O conceito de pensão alimentícia está diretamente ligado a ideia de promoção da dignidade da pessoa humana, já prevista pela Constituição Federal de 1988, tendo em vista que será materializado quando um dos membros da família não conseguir promover seu próprio sustento e esse for promovido por outro membro.

O artigo 1.920 do código civil  traz as bases das regras desse instituto, estabelecendo: “O legado de alimentos abrange o sustento, a cura, o vestuário e a casa, enquanto o legatário de viver, além da educação, se ele for menor”. Em outras palavras, enquanto for necessário o parente irá garantir ao outro a assistência de suas necessidades básicas. Sendo importante destacar que o direito de receber alimentos não está restrito ao menor, mas aquele que necessita, como o idoso, o desempregado, ou o que esteja em qualquer situação permanente ou temporária que o coloque como necessitado.

Quando existe uma ação de alimentos, ou seja, uma demanda judicial, o juiz deve analisar a situação a partir da necessidade e da possibilidade, assim o pagamento será de acordo com o que precisa o necessitado e com que pode pagar o devedor sem comprometer a sua condição social.

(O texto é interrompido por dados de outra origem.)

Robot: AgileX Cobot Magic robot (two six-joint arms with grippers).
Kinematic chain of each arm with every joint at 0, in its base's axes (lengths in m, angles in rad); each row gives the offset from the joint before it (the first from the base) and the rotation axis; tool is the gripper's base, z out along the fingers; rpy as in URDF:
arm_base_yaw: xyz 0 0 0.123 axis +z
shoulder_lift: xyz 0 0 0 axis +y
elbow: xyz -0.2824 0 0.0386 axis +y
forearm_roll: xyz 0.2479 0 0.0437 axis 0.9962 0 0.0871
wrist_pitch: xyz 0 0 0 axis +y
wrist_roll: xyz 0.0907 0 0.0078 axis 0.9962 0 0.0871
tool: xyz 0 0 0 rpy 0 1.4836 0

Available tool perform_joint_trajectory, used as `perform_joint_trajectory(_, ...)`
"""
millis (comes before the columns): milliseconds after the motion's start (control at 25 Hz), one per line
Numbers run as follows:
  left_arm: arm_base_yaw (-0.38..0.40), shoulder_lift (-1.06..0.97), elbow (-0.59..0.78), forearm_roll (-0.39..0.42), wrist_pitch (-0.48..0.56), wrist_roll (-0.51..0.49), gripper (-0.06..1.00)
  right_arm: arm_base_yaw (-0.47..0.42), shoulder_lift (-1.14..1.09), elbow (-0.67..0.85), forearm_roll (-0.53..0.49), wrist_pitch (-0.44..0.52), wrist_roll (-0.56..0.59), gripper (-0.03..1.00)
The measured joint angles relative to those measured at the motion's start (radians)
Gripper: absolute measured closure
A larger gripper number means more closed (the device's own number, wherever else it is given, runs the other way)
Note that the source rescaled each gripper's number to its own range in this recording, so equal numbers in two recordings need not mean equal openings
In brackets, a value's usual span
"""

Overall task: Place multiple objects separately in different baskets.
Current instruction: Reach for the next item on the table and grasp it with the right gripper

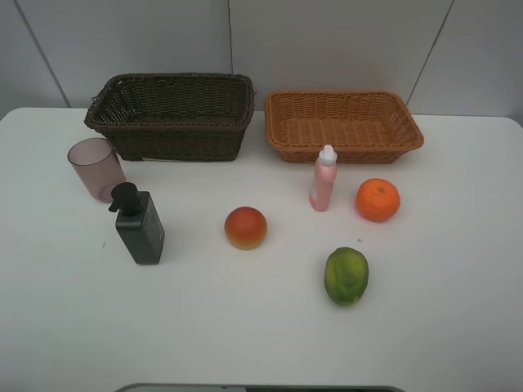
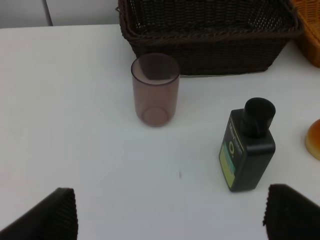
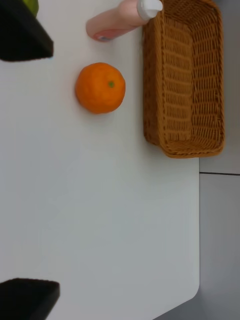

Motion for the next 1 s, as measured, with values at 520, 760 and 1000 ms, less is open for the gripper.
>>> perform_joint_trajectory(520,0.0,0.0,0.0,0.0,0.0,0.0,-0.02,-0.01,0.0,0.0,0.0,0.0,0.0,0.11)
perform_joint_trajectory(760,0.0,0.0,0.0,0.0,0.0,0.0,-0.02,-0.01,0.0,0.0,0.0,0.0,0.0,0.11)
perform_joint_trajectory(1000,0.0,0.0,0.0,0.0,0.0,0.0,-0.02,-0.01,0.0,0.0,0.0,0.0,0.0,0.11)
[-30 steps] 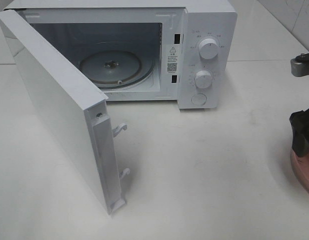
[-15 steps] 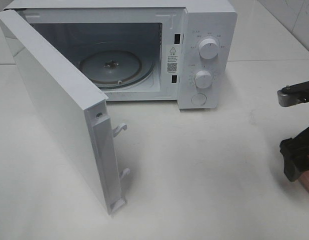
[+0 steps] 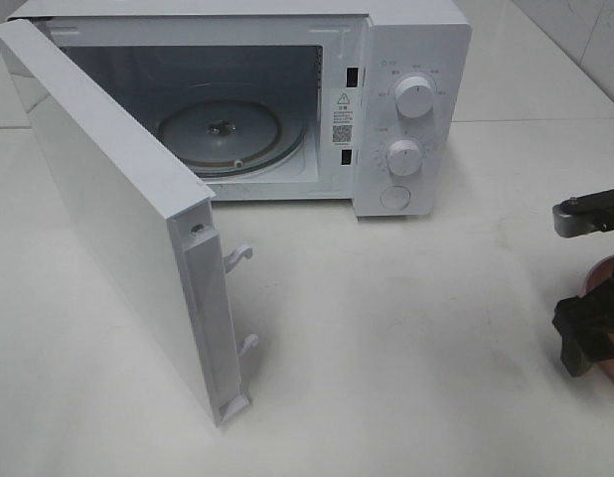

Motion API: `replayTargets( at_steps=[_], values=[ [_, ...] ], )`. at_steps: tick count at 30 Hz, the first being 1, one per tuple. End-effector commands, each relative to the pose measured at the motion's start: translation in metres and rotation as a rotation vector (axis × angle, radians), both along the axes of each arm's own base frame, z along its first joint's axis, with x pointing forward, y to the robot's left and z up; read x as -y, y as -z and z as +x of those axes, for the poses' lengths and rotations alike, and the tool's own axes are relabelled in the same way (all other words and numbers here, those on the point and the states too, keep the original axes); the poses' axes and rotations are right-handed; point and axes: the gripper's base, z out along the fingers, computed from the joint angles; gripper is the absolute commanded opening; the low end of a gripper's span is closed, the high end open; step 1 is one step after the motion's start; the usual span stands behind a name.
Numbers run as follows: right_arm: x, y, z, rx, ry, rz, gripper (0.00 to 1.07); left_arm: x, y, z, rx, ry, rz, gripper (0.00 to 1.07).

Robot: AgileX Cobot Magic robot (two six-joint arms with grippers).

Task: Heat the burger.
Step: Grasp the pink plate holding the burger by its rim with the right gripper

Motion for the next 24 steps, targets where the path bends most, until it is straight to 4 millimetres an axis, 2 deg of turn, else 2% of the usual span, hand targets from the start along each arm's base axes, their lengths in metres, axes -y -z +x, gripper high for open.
replayTargets(
  at_steps=[1, 13, 24],
  values=[
    [0.001, 0.008, 0.001, -0.014, 0.004, -0.003, 0.88, 0.000, 0.001, -0.002, 0.012, 0.004, -0.003, 1.00],
    [0.001, 0.028, 0.003, -0.044, 0.008, 0.001, 0.84, 0.000, 0.001, -0.002, 0.012, 0.004, -0.003, 1.00],
    [0.001, 0.029, 0.004, -0.044, 0.006, 0.001, 0.67, 0.000, 0.001, -0.002, 0.012, 0.004, -0.003, 1.00]
  ],
)
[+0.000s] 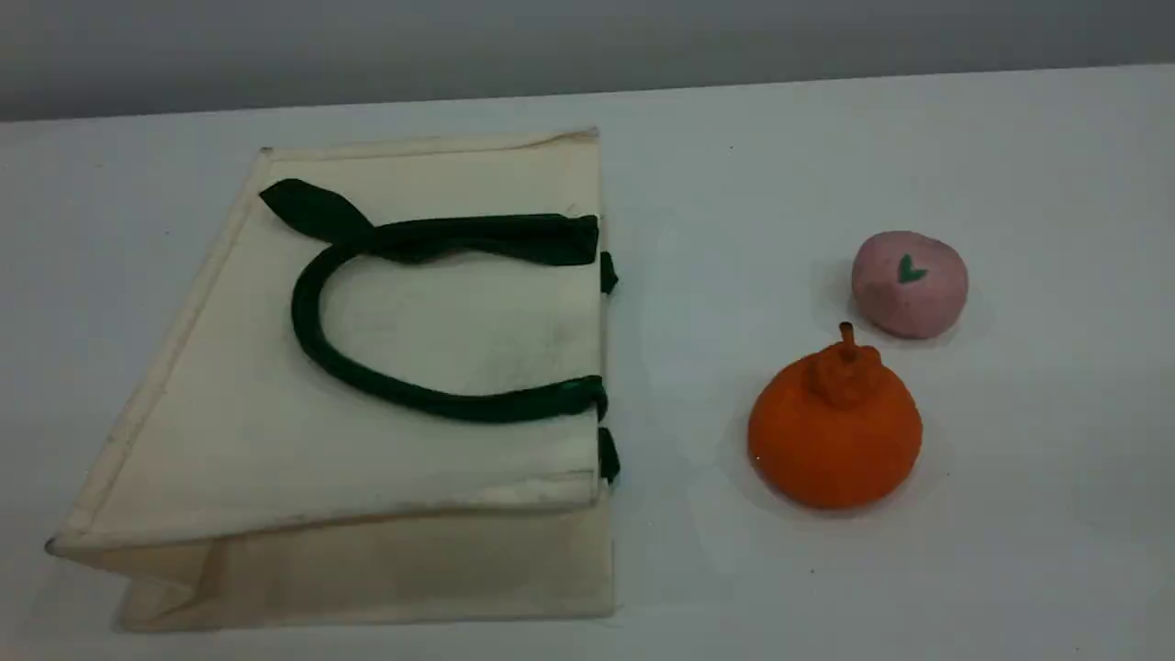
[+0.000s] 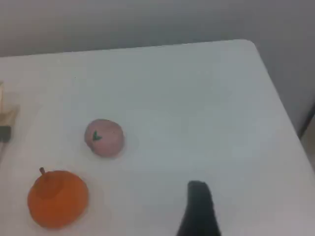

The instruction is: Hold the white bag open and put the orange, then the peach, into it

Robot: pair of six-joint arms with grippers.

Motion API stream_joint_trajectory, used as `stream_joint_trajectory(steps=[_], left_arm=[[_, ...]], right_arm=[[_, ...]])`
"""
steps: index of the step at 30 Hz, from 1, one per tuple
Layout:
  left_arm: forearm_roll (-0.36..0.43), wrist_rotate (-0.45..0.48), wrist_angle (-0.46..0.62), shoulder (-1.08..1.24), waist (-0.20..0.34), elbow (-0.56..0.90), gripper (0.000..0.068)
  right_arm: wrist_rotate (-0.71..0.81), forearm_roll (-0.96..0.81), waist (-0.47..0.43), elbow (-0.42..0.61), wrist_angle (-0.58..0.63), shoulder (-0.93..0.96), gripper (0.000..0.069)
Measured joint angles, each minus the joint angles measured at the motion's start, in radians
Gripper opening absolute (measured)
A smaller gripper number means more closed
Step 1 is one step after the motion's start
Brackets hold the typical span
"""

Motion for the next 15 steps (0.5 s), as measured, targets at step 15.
stream_joint_trajectory(steps=[15], left_arm=[[-0.002, -0.001, 0.001, 0.000, -0.001, 0.000, 0.0486]], right_arm=[[0.001, 0.009, 0.000, 0.000, 0.000, 0.000, 0.0475]])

A lei 5.478/68  é conhecida como lei de alimentos e versa o processamento e sistemática dos alimentos. Em seu Art. 1º inciso 2 estabelece que será concedida a justiça gratuita, a parte que não estiver em condições de arcar com as custas processuais sem prejuízo do seu próprio sustento.

Como ocorre o processamento da ação?

Inicialmente o credor de pensão deve se dirigir ao juízo, pessoalmente ou por meio de um advogado, qualificando-se (indicando: nome e sobrenome, residência ou local de trabalho, profissão e naturalidade, quanto ganha aproximadamente ou os recursos de que dispõe) e expondo suas necessidades, ainda deve comprovar o grau de parentesco ou o porquê aquela pessoa deve estar obrigada a pagar a pensão.

  • Desde que exista as comprovações citadas a cima, dispensa-se inicialmente a produção de provas;
  • Se o credor se apresentar pessoalmente o juiz deve designar alguém para representa-lo;

Quando despachar o pedido o juiz concederá alimentos provisórios, exceto se o pedinte declarar que não necessita deles. Assim será marcada audiência de conciliação e julgamento em que devem estar presentes ambas as partes, o não comparecimento do autor implica em arquivamento do pedido e o não comparecimento do réu implica em revelia (parte não se posicionou no processo e por hora os pontos alegados na inicial são considerados verdade). Nessa audiência o juiz ouvira ambas as partes e o ministério público com propostas de acordo, se houver a conciliação tudo será protocolado nos autos e deferido pelo juiz, se não o mesmo ouvira individualmente as partes e analisara as provas ali apresentadas e dará uma sentença. Sendo importante destacar que a sentença que versa sobre alimentos não transita em julgado, podendo a qualquer tempo ser revista caso mude a necessidade e possibilidade das partes.

A prisão civil do devedor de alimentos 

No Brasil o único caso de prisão civil é do devedor de alimentos, assim dentro da ação de execução, quando ocorrer o não pagamento de três parcelas dessa dívida, poderá ser o devedor preso até que seja efetuado o pagamento. Nessa situação não podem ser cobrados débitos anteriores aos 3 meses para que o devedor seja solto.